After receiving steroid pulse therapy, the patient's visual acuity improved, and the size of the expanded choroidal rupture was diminished in OCT. In addition, the boundaries of the IS/OS junction and the RPE were clearly examined. However, it is uncertain whether the inflammation around the choroidal rupture had improved due to the steroid therapy or through natural resolution.

Five months after the injury, FAG and OCT examination revealed CNV, which was treated with an intravitreal bevacizumab injection.
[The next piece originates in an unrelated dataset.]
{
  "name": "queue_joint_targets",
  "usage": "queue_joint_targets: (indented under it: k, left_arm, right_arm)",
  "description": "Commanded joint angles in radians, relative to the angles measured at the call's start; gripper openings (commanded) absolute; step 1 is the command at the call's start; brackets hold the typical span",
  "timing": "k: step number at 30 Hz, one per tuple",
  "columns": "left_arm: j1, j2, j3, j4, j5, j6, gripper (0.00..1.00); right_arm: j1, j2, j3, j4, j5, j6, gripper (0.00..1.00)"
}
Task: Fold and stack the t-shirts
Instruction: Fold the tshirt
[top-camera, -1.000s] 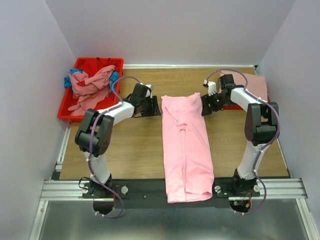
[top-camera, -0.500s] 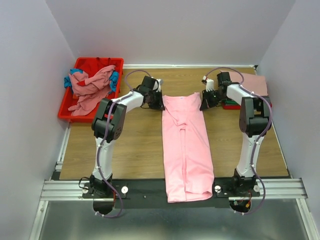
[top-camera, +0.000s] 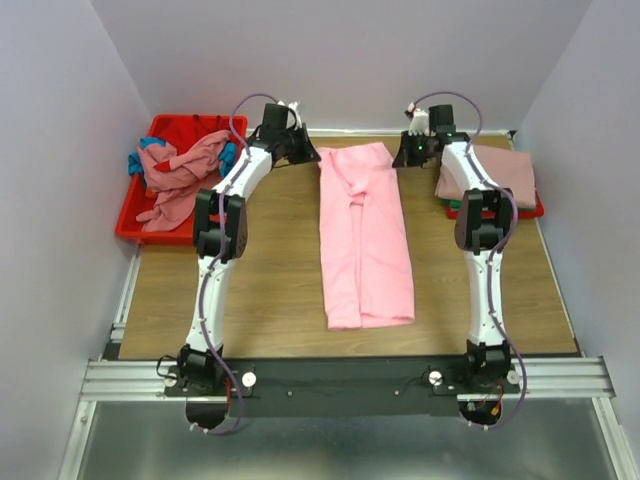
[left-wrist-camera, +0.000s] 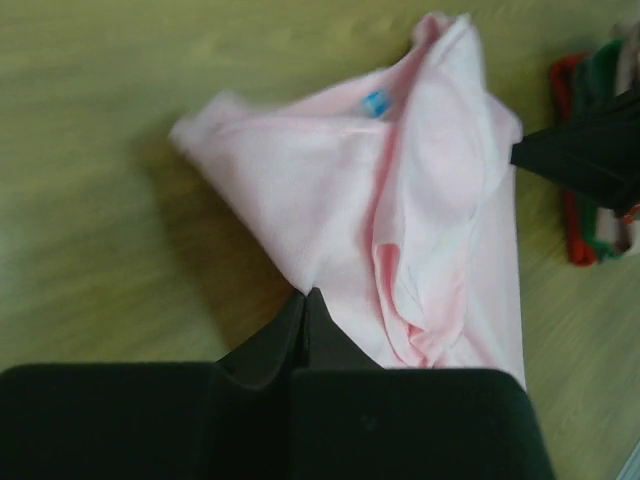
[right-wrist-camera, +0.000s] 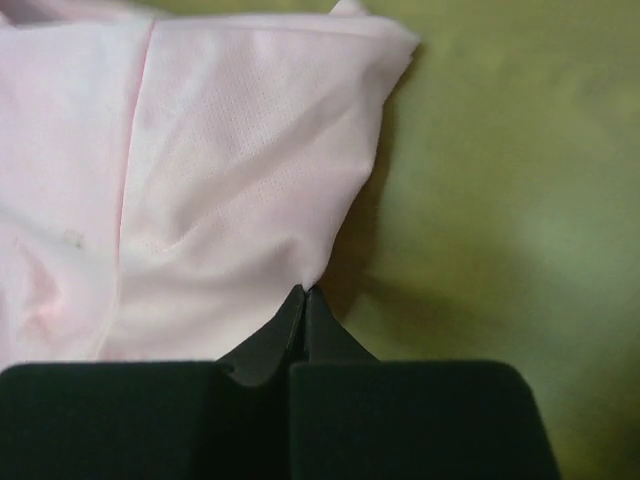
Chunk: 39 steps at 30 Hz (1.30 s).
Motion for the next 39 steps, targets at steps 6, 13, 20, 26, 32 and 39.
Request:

CNV shrinkage was detected 1 month after the injection. CNV occurs among 20% of patients with indirect choroidal rupture [5]. A secondary CNV developing after ocular contusion trauma may be related to a rupture of Bruch's membrane, inflammatory response, and abnormal production of vascular endothelial growth factor. Many reports on the treatment of secondary CNV following choroidal rupture have been published [12,13,14,15], and the present case experienced an improvement following an intravitreal bevacizumab injection.

A PubMed search was performed without date restrictions (English-language results only) and with the use of the following terms: traumatic choroidal rupture and OCT. No report about the expansion of a choroidal rupture has been published to date. Furthermore, the reason for the expansion is not clear. Additional research is needed to discover the reason as well as the effect of steroid pulse therapy on the reduction of this expansion.

None of the authors has a conflict of interest to disclose.

No financial support was received for this work.